**TASK DESCRIPTION**
Only the closing stretch of the material is wanted: the line containing "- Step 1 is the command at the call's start" and every line after it, transcribed exactly.
○ ○ ○ ○
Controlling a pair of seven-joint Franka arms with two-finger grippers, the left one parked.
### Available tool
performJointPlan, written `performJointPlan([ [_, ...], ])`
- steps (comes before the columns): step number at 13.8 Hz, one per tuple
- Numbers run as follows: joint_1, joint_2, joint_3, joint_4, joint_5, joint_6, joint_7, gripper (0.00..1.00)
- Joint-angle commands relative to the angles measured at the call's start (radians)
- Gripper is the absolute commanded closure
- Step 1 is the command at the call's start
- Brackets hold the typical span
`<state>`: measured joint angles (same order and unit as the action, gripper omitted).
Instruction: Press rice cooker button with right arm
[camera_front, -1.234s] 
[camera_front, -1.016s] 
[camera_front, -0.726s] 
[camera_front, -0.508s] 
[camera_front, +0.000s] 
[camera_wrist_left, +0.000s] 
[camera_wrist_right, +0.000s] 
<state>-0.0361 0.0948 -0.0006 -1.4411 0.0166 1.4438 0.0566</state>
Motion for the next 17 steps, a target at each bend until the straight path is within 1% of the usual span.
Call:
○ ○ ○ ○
**EXERCISE OUTPUT**
- Step 1 is the command at the call's start
- Brackets hold the typical span
`<state>`: measured joint angles (same order and unit as the action, gripper omitted).
Instruction: Press rice cooker button with right arm
[camera_front, -1.234s] 
[camera_front, -1.016s] 
[camera_front, -0.726s] 
[camera_front, -0.508s] 
[camera_front, +0.000s] 
[camera_wrist_left, +0.000s] 
[camera_wrist_right, +0.000s] 
<state>-0.0361 0.0948 -0.0006 -1.4411 0.0166 1.4438 0.0566</state>
Motion for the next 17 steps, a target at each bend until the straight path is within 1% of the usual span.
Call:

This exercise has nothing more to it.